Elementary Arts Group
Section 2  Program Summary

a.      Describes the philosophy, rationale, and objectives of the program and explains how the program is consistent with the philosophy, rationale, and conceptual framework of the unit.

The Arts Group minor introduces prospective teachers to the multiple roles of the arts as languages of learning and methods for teaching in multicultural and multilingual classrooms. The Arts Group faculty offers courses in the Fine Arts, Music, and Technology Education. The Arts Group faculty do not offer courses in Theater Arts Education, per se.

Members of the Arts Group faculty are aware of the conceptual framework of the College of Education. Art and music are empathic disciplines that acknowledge individual expression and response yet promote cultural sharing and solidarity.

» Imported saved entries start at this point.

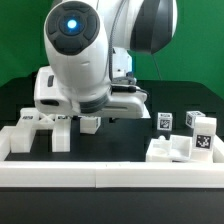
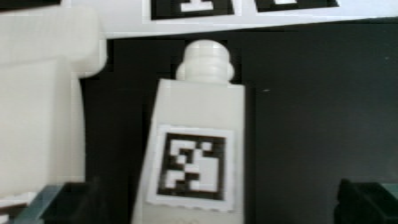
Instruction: Assemble chair
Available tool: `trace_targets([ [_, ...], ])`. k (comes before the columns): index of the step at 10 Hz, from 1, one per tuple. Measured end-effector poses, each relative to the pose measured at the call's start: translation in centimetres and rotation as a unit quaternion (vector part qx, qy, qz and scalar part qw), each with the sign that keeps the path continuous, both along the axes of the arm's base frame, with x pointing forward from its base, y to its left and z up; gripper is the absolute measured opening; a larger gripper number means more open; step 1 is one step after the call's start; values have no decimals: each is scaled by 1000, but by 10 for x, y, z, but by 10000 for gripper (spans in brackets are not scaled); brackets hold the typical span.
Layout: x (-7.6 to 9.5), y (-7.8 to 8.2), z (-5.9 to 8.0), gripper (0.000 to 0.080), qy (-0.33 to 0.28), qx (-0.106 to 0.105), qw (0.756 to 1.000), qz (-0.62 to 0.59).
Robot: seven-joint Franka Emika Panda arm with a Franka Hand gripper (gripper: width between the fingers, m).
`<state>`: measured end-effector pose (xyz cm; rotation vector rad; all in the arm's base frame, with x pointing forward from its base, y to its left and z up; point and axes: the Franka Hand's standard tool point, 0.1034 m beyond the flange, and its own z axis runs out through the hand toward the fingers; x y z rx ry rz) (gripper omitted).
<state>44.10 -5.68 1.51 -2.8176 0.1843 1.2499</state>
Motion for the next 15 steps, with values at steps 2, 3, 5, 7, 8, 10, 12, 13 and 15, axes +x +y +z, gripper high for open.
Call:
trace_targets([
  [2, -2, 1, -3, 649, 3, 0, 1000, 1],
  [3, -4, 1, -4, 649, 5, 1, 1000, 1],
  [5, -4, 1, -4, 613, 5, 1, 1000, 1],
  [7, -4, 1, -4, 411, 5, 1, 1000, 1],
  [8, -4, 1, -4, 411, 5, 1, 1000, 1],
  [10, -3, 1, -4, 288, 5, 1, 1000, 2],
  [12, 0, 3, -3, 288, 2, 1, 1000, 4],
  [13, 2, 6, -1, 288, 0, 0, 1000, 7],
  [15, 11, 23, 16, 288, -1, -10, 1000, 4],
])
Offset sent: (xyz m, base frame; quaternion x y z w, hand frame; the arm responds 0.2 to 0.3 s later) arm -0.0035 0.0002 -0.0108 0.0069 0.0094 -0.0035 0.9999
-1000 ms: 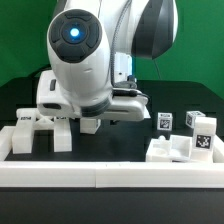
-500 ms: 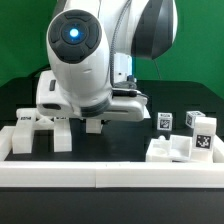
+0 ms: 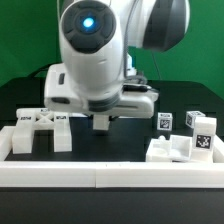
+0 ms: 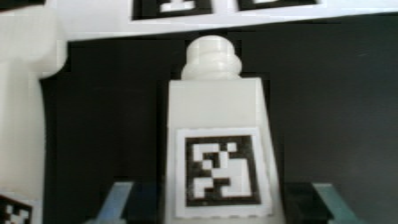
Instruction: Assemble chair
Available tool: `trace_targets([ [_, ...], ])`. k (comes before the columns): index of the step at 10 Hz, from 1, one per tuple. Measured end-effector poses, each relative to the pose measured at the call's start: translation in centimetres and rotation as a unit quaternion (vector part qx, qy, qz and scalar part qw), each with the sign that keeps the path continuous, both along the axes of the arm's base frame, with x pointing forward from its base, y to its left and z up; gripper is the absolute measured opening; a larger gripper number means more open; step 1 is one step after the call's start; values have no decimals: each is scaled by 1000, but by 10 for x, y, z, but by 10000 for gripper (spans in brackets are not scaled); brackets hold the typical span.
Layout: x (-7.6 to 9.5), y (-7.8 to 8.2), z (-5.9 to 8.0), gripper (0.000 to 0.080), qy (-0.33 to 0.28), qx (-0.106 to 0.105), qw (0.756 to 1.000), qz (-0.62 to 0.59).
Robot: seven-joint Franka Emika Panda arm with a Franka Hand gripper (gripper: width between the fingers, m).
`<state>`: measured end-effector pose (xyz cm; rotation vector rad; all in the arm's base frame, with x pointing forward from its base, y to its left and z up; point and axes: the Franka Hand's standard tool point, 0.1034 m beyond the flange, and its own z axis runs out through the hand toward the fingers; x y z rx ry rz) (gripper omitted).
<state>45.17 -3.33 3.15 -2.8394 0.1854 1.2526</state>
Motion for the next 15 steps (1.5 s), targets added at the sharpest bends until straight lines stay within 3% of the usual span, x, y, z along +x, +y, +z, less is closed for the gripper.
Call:
trace_targets([
  [4, 23, 22, 50, 290, -32, 6, 999, 6],
  [5, 30, 22, 56, 290, -40, 7, 999, 6],
  [8, 38, 20, 50, 290, -79, 1, 997, 8],
  [10, 48, 20, 50, 290, -153, -5, 988, 11],
  [11, 53, 21, 58, 290, -171, -5, 985, 10],
  [13, 78, 28, 77, 290, -233, -5, 972, 16],
  [15, 85, 26, 78, 290, -314, -15, 949, 17],
])
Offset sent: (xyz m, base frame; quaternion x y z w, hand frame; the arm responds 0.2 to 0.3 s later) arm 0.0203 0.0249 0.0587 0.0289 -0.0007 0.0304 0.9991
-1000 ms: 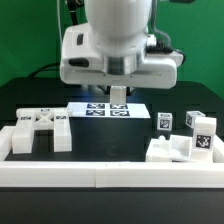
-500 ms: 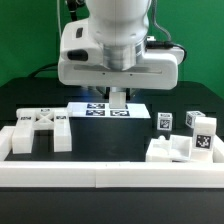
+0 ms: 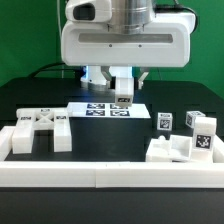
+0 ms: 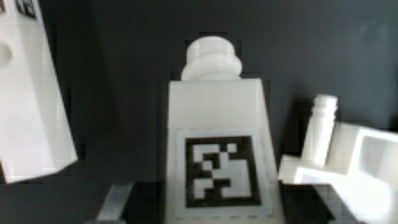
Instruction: Assemble chair
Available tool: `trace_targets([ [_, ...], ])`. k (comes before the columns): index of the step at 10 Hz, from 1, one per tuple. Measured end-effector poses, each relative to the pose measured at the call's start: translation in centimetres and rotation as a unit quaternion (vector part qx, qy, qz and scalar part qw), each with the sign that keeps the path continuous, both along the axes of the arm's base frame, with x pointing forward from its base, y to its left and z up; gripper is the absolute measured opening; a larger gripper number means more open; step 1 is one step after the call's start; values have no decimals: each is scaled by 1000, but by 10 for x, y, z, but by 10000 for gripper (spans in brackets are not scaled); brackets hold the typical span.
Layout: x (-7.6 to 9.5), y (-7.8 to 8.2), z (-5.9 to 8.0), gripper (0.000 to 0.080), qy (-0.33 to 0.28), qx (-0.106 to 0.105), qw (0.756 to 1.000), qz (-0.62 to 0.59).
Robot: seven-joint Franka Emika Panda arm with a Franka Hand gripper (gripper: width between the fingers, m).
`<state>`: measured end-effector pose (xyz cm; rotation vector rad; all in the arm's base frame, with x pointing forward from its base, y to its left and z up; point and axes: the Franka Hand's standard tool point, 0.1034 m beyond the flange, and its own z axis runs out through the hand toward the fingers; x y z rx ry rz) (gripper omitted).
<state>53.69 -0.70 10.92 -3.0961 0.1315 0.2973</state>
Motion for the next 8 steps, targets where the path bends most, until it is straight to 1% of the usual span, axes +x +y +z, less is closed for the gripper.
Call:
trace_targets([
  [1, -4, 0, -2, 290, -13, -1, 1000, -1],
  [2, 5, -2, -2, 290, -60, -9, 998, 0],
  [4, 7, -4, -4, 290, -134, -21, 991, 0],
  [5, 12, -3, -2, 290, -157, -25, 987, 2],
  [6, 25, -1, 3, 290, -205, -31, 978, 6],
  [7, 30, 4, 3, 290, -232, -35, 972, 10],
  [8, 33, 13, 4, 290, -234, -33, 972, 19],
])
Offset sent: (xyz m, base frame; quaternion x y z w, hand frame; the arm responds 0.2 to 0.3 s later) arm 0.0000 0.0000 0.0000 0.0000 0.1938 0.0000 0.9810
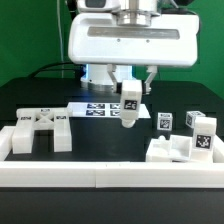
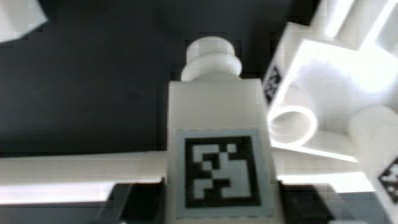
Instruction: Assemble chair
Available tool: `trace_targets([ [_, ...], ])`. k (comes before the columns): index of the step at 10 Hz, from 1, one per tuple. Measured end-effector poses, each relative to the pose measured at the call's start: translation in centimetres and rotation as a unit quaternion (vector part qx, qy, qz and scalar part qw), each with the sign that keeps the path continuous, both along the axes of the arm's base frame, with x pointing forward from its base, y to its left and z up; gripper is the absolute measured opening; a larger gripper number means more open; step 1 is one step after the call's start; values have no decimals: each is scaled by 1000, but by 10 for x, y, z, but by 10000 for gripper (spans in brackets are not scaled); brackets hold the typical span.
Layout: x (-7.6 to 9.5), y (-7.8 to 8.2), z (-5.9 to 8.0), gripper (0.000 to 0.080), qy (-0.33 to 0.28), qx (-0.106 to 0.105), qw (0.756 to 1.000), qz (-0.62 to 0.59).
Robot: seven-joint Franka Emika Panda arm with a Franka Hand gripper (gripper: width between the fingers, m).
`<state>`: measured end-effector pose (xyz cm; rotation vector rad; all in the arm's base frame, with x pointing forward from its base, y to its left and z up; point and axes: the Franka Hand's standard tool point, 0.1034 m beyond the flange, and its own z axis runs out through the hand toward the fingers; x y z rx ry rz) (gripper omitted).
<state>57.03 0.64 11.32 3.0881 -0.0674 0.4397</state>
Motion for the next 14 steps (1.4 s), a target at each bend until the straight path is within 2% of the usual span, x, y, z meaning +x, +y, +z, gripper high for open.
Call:
trace_targets([
  [1, 5, 12, 5, 290, -6, 0, 1000, 12],
  [5, 5, 14, 4, 290, -7, -2, 1000, 17],
  [6, 6, 19, 1, 290, -7, -1, 1000, 19],
  [9, 40, 28, 6, 290, -17, 1, 1000, 23],
  [10, 46, 32, 7, 290, -22, 0, 999, 26],
  [13, 47, 27, 7, 290, -63, -8, 998, 25],
  [14, 50, 23, 11, 290, -134, -21, 990, 27],
])
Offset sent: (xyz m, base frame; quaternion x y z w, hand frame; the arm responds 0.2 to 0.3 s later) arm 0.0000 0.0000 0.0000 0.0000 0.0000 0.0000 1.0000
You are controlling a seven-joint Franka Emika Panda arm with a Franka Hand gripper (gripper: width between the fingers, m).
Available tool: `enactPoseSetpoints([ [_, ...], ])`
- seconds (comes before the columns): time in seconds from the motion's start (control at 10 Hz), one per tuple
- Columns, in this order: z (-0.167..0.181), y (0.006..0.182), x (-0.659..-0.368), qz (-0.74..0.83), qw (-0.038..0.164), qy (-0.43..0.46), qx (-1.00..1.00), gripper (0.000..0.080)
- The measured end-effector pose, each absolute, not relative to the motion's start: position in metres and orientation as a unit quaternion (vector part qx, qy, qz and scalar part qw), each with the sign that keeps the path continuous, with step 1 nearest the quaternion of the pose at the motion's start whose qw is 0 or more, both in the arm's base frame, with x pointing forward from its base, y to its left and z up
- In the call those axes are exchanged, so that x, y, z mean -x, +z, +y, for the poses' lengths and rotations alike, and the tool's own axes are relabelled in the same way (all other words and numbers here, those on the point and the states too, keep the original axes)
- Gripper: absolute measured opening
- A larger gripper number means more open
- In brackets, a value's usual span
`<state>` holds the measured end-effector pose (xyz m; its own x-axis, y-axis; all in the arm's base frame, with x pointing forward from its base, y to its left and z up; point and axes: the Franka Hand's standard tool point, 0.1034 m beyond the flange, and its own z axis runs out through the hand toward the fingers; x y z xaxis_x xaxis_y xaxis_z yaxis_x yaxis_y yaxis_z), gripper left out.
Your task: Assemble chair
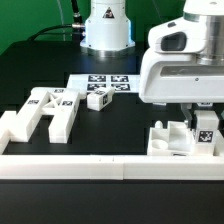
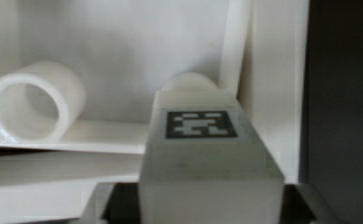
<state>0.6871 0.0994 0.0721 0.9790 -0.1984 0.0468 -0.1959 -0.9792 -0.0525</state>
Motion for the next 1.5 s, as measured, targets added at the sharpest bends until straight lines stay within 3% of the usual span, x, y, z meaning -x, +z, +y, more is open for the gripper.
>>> enactPoseSetpoints([
  [0.2,0.095,0.073,-0.688,0.173,0.025,-0.025,0.984,0.0288],
  [0.9,0.061,0.073,-0.682,0.399,-0.005,-0.021,0.917,0.0291],
  [1.0,0.062,0.072,-0.682,0.402,-0.004,-0.02,0.916,0.0362],
  [1.1,0.062,0.072,-0.682,0.401,-0.004,-0.02,0.916,0.0362],
  [1.2,0.063,0.072,-0.682,0.399,-0.004,-0.02,0.917,0.0549],
  [1.3,0.066,0.077,-0.682,0.384,-0.002,-0.023,0.923,0.0549],
  [1.4,0.065,0.087,-0.674,0.367,0.002,-0.023,0.93,0.0628],
  [1.5,0.058,0.098,-0.661,0.36,0.003,-0.019,0.933,0.0644],
])
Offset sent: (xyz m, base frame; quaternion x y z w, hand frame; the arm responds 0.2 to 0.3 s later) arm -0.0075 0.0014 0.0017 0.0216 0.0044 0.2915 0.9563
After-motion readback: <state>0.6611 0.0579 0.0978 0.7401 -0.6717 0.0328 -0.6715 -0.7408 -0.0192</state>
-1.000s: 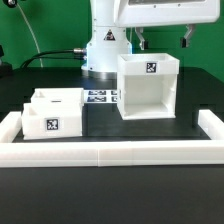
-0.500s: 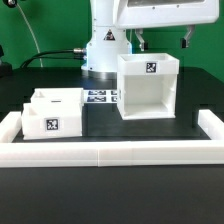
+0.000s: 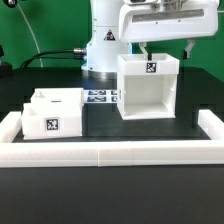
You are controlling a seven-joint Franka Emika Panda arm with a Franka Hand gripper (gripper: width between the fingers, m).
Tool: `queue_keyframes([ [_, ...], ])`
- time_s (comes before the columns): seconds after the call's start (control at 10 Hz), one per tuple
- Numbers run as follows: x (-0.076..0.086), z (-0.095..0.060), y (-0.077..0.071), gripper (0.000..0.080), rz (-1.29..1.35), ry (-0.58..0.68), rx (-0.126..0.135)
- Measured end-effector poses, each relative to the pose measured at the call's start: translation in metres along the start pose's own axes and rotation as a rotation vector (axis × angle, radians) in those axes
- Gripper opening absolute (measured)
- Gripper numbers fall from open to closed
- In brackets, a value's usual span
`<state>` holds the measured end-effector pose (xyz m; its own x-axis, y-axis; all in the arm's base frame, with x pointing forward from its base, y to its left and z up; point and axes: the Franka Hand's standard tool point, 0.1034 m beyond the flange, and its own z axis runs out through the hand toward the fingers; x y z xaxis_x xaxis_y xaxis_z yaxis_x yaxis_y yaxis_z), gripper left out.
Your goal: Assemble drawer
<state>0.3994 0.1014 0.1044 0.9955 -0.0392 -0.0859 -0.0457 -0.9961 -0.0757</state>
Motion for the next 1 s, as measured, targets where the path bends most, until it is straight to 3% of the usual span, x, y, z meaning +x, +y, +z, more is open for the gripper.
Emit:
queue_keyframes([
  [0.2, -0.0024, 0.0085, -0.0031, 0.0650, -0.007, 0.019, 0.000],
  [0.5, -0.0016, 0.0086, -0.0058, 0.0610, -0.008, 0.029, 0.001],
  [0.7, -0.0017, 0.0088, -0.0058, 0.0286, -0.008, 0.028, 0.001],
  [0.8, -0.0017, 0.0089, -0.0058, 0.0286, -0.008, 0.028, 0.001],
  [1.0, -0.0015, 0.0087, -0.0059, 0.0048, -0.008, 0.029, 0.001],
])
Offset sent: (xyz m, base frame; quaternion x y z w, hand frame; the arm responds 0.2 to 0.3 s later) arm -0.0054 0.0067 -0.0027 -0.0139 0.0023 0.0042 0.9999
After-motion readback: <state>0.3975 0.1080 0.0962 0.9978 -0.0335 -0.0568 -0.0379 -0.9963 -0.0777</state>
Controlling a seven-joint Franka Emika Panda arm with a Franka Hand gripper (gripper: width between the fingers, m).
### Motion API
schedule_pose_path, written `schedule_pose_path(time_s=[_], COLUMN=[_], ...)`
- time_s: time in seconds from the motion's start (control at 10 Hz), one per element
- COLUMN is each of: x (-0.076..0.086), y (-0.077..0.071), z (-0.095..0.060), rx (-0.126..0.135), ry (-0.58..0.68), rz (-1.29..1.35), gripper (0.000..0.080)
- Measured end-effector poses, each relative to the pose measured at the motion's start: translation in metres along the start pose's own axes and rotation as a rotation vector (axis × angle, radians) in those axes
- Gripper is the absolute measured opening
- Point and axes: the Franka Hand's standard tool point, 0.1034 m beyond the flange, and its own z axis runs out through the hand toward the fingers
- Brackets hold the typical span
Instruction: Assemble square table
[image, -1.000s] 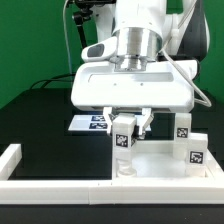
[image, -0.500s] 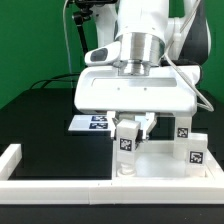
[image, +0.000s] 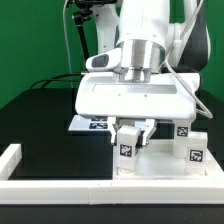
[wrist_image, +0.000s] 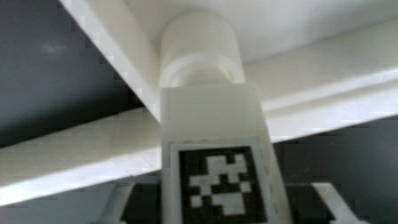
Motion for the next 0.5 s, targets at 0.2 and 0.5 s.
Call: schedule_pose_path(time_s=[0.2, 0.5], x=[0.0001, -0.0001], y=[0.0007, 0.0007], z=[0.0006, 0.0007], rx=[-0.001, -0.001], ry=[0.003, 0.002], rz=[-0.005, -0.015], gripper=[0.029, 0.0515])
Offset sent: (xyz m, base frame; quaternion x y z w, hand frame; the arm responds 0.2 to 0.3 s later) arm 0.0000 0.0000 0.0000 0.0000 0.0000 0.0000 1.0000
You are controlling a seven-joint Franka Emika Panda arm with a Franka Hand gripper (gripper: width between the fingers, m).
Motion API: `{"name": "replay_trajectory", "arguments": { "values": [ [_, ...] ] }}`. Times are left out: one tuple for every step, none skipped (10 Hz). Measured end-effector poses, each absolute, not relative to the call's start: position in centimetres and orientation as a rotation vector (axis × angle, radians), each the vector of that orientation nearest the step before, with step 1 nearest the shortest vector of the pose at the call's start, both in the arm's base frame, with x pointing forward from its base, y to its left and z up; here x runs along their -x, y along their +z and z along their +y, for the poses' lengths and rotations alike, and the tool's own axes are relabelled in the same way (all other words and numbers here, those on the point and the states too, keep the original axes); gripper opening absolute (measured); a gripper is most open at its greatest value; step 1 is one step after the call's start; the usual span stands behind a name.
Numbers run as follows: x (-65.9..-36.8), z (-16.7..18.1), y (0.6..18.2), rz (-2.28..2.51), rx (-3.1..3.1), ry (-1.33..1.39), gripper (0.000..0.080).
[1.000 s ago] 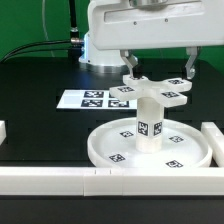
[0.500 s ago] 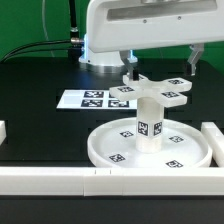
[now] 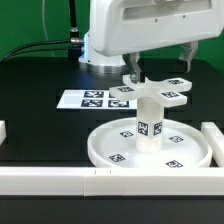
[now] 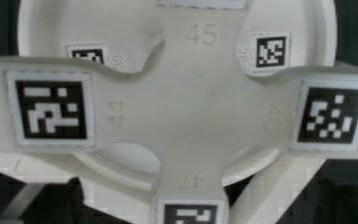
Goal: Assemble round table
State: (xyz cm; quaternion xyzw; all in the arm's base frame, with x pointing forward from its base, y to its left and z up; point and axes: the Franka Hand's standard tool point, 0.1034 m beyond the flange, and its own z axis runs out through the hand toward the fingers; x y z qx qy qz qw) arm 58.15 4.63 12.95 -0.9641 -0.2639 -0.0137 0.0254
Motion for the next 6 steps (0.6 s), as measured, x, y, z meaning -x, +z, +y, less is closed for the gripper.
{"name": "replay_trajectory", "arguments": {
  "values": [
    [-58.12, 4.58, 12.9, -0.897, 2.96, -0.041, 0.0649],
    [-57.9, 4.47, 12.7, -1.11, 2.898, -0.019, 0.0649],
    [-57.63, 4.48, 12.5, -1.215, 2.851, 0.014, 0.0649],
    [-57.58, 4.47, 12.37, -1.373, 2.779, 0.026, 0.0649],
    [-57.54, 4.39, 12.28, -1.476, 2.724, 0.026, 0.0649],
    [-57.55, 4.27, 12.28, -1.502, 2.712, 0.027, 0.0649]
  ]
}}
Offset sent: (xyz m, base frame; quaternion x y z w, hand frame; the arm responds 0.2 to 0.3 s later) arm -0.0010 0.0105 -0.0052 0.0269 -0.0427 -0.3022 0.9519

Artists and musicians use a variety of tools to create products and performances.

The overarching philosophy of the Arts Group is that the arts are fundamental to human knowledge, culture, expression, and communication. Artistic methods and activities encourage creative and critical thinking while cultivating imagination and humanity. In the Arts Group program prospective teachers learn about the arts, with the arts, and through the arts. Art education allows prospective teachers to build bridges between verbal and nonverbal ways of interacting with the world. The arts enable people to celebrate connections across disciplines, continents, and across differences.

The Arts Group acknowledges the multifaceted nature of art. Art can be viewed alternatively as a symbolic making or doing activity, as a vehicle for transmitting cultural traditions, as a process for creating new cultural traditions and new knowledge, as craft, as a means of communication over time and space, as a cultural product or artifact, as aesthetic experience, as a mode of self-expression, as an historical construct, as commodity, as play, and as experience.

Art involves the intellect. People who make and view art are able to express ideas and feelings creatively, as well as critically. Teachers with a background in the arts are likely to recognize the importance of the affective a well as the cognitive dimensions of teaching and learning. Teachers who are able to use imagery and metaphor to enhance their teaching provide students with alternative ways of knowing and understanding concepts.

Technology has increased the potential of the arts to represent ideas and emotions in new and exciting ways. Using traditional medium and technologies, teachers and students can create attractive environments. In wired classrooms, teachers and students can create multimedia presentations that integrate sound, images, and words.

The core courses are taught as separate entities. Students do have some opportunities to relate what they are learning in the Arts Group courses. Gender equity, multi-cultural, and global perspectives are incorporated into the Arts Group program. In the Arts Group program, prospective teachers work on integrated projects and performances that enable them to integrate multicultural content, use a variety of tools, demonstrate skill, and design curriculum that is appropriate for use in an elementary classroom. In one recent project, prospective teachers read literature related to the Underground Railroad. They located and compared versions of a song and story of a family escaping from the south via the Underground Railroad. They learned the song, “Follow the Drinking Gourd,” which is a part of the fifth grade music curriculum in Michigan schools. They analyzed the illustrations and design elements in a children’s book by the same title. They formed groups. In one group the students used instruments and body percussion to develop a score for a musical production of the story. In a second group, the students practiced singing the song. In a third group, they wrote a script, assumed roles, and dramatized the story. They located props. Ultimately, they did a performance. Those projects enable prospective teachers to integrate knowledge, skill, and action by planning and executing a performance, similar to one they might do with elementary-level students.